Auteur de romans et de recueils de nouvelles, la bibliographie enrichie de Mingarelli parle pour lui. Il réussit ici à nouveau un grand tour de force, avec ce formidable alliage dans le texte de personnages ressemblant et complétant cet intrigue, ce voyage à travers une Allemagne dévastée. Plus encore, le romancier provoque cette hébétude avec des petits mots, des phrases anodines, sur une expression de visage, une réflexion ou un paysage, le tout faisant ressortir l’incompréhension et l'absurdité post-découverture de guerre.

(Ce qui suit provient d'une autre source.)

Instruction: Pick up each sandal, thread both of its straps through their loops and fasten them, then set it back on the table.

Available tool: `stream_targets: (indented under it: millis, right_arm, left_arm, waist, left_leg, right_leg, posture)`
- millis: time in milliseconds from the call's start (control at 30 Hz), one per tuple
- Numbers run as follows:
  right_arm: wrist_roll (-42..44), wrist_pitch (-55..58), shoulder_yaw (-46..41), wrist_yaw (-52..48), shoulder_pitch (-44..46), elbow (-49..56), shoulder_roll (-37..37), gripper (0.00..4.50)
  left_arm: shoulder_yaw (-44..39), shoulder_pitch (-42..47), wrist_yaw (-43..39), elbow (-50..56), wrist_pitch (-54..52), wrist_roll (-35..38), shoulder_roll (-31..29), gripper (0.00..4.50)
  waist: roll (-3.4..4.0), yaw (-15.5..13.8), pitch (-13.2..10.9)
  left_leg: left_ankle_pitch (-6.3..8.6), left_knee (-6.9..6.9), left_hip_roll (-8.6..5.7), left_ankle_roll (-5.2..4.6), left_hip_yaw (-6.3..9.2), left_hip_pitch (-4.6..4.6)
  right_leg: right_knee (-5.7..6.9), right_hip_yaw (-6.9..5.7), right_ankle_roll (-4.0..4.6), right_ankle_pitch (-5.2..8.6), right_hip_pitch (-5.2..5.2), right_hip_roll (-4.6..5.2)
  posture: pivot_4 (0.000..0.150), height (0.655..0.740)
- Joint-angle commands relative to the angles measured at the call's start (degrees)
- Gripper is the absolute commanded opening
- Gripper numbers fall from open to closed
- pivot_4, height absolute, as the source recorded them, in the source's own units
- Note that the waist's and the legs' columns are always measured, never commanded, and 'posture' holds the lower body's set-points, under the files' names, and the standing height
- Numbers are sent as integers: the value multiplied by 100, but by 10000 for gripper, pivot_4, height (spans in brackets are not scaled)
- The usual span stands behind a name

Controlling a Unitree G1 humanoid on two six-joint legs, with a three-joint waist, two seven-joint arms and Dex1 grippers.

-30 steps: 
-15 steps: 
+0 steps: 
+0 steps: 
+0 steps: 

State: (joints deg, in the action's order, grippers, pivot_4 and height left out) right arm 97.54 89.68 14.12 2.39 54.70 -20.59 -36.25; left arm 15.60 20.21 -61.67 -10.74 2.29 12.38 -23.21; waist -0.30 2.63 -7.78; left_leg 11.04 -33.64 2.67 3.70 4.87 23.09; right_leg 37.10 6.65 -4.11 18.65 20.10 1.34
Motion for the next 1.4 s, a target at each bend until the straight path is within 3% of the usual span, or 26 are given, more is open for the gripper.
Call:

Je n'ai, à titre personnel, jamais eu autant la sensation de comprendre l'effroi, l'absurdité de tous face au fait accompli. Et par la même occasion, de me comprendre moi et mon attitude face à la Shoah. L'ambiance pesante est telle, que la fin du texte plonge dans un état second, entre consternation et réflexion. C'est ce qui rend le texte aussi important, de nos jours encore plus qu'avant. Hubert Mingarelli a mis des mots là où on ne l'attendait pas, et c'est ce qui rend l'ouvrage marquant, et unique en son genre







Hubert Mingarelli, avec ce texte, a don de marquer les esprits. Avec ce voyage à travers la psychologie de ses personnages et du monde de manière générale, l'auteur instaure très vite une ambiance absurde, de désarroi face au fait accompli : la Génocide. Sans jamais décrire les combats ou les camps, le texte fait passer toute sorte de réflexion, de constatation à propos de la vie après cette découverte, qui a changé l'humanité au plus profond d'elle-même. Le lecteur autant que le narrateur et le chauffeur O'Leary, parvient à saisir cela. Les protagonistes ne sont ni attachants, ni compréhensibles, mais ce n'est pas ce qui importe ici. La plume de l'auteur, subtil et suggestive, correspond parfaitement au message passé. Remarquable, mais qui ne conviendra pas à tous les publics pour son haut degrés de lecture, une chose est sûr : ce texte ne laisse pas indifférent, et vous marque au fer rouge de l'emprunte de la Terre Invisible.